I don't know if this happening because Scala is so version restrictive or because all libraries are deprecated and not updated.
I have a little project in Scala Play with Apache Spark. I want and I like to use latest versions of the libraries, so I started the project so:
Scala v2.12.2
Play Framework v2.8.2
Apache Spark v3.0.0
I need to read csv, process it and insert into Impala Kudu database. Using jdbc connection and inserting data using prepared statements with query is not an improvement because I don't use Apache Spark at his max power (use it just for read file).
So, I heard about KuduContext
. I tried to install it, but surprise. KuduContext works only with Scala v2.11
and Apache Spark v2.4.6
(nothing about Play).
I uninstalled spark v3, download, install and set environments for Spark v2.4.6 again.
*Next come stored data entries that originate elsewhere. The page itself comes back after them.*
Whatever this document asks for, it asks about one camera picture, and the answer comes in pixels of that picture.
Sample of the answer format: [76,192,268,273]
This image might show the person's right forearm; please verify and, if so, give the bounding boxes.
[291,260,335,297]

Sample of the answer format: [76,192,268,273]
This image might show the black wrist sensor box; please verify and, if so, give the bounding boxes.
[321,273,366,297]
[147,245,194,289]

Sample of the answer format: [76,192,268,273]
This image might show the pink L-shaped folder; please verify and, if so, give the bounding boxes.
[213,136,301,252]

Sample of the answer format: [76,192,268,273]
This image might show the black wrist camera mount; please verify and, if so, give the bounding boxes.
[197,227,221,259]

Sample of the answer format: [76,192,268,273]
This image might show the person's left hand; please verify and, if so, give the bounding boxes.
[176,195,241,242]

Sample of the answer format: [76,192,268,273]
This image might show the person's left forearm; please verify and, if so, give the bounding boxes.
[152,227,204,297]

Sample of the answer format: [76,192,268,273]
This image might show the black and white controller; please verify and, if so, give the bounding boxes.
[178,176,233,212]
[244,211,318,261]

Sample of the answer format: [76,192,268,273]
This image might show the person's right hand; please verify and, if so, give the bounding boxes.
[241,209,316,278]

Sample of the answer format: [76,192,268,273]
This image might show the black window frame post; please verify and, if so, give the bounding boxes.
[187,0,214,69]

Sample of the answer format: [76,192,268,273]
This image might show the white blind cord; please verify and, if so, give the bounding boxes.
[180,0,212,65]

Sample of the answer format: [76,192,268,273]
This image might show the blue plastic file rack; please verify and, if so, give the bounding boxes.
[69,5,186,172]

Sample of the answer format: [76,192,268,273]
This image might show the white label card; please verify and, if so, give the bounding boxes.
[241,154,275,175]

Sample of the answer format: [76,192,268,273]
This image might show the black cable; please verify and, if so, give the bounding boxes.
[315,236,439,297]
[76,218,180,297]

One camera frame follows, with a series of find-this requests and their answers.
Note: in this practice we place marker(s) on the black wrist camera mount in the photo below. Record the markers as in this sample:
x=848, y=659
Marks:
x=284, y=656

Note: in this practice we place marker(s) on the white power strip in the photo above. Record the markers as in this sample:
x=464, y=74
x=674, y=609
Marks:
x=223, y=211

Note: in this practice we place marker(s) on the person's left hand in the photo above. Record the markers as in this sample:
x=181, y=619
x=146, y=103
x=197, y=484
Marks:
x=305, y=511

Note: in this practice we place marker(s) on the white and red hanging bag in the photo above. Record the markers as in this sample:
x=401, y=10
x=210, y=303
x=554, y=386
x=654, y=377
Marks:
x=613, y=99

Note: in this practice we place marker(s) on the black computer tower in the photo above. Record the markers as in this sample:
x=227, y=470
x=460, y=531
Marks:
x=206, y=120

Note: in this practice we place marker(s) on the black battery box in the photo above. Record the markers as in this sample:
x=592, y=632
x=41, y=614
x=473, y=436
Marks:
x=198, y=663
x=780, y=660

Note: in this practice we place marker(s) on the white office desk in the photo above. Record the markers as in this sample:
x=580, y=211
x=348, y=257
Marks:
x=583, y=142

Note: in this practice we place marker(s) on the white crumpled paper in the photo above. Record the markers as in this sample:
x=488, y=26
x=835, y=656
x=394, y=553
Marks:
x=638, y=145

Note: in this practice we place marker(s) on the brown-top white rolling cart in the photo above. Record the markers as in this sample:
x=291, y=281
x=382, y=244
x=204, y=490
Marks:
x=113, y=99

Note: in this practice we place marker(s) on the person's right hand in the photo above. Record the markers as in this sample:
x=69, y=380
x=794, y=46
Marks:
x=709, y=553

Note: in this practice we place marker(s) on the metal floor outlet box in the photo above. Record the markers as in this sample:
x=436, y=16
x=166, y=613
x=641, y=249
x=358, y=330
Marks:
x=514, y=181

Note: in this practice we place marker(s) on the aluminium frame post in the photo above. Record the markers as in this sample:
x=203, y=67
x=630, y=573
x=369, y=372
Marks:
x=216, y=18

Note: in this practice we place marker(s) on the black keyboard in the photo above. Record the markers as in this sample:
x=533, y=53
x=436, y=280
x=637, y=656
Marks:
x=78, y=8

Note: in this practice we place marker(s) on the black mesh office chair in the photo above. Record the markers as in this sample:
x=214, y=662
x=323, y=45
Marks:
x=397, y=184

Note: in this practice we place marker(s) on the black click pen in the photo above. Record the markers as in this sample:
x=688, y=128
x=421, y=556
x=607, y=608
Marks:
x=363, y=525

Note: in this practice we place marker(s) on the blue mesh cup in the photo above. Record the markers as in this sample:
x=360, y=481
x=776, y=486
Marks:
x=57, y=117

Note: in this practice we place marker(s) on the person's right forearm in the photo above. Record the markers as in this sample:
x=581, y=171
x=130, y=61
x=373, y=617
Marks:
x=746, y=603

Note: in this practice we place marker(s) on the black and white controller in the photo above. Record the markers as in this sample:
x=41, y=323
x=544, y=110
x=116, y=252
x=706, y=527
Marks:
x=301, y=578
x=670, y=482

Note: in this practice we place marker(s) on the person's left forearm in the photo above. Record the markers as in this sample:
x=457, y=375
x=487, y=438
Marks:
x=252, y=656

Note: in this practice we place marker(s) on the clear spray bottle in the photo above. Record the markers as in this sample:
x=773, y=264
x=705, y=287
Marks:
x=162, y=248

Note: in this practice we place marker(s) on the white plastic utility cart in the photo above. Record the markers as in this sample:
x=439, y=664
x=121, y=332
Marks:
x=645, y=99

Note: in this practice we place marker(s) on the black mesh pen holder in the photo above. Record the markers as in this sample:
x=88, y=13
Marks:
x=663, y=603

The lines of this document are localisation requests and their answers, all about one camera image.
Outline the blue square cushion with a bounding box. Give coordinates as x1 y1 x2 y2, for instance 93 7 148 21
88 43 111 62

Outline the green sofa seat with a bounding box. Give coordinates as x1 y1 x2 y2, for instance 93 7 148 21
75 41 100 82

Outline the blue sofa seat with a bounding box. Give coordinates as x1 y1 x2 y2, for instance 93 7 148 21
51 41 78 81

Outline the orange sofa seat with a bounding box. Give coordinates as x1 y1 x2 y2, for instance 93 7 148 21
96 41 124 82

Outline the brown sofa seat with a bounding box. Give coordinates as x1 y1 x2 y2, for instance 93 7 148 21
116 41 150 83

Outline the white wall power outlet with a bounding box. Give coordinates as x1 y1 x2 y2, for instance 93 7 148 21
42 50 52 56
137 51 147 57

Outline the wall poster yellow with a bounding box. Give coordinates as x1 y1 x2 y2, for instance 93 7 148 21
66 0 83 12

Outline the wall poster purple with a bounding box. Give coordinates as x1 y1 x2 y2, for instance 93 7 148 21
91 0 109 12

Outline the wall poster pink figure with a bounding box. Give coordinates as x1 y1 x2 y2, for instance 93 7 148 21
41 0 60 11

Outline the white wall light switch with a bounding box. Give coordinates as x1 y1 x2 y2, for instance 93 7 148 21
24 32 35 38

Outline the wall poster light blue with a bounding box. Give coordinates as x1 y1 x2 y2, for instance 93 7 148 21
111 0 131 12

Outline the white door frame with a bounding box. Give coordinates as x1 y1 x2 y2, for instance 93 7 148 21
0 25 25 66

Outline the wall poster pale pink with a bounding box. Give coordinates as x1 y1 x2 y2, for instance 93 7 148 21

Created new project with these configurations
Scala v2.11.11
Play Framework v2.8.2
Apache Spark v2.4.6
KuduSpark2 v1.12.0
I found something incompatible with Play and downgrade it to 2.7. Later, I found some incompatibilities with Jackson module.
java.lang.ExceptionInInitializerError
...
Caused by: com.fasterxml.jackson.databind.JsonMappingException: Incompatible Jackson version: 2.9.10-1
Required to install "com.fasterxml.jackson.module" %% "jackson-module-scala" % "2.6.5"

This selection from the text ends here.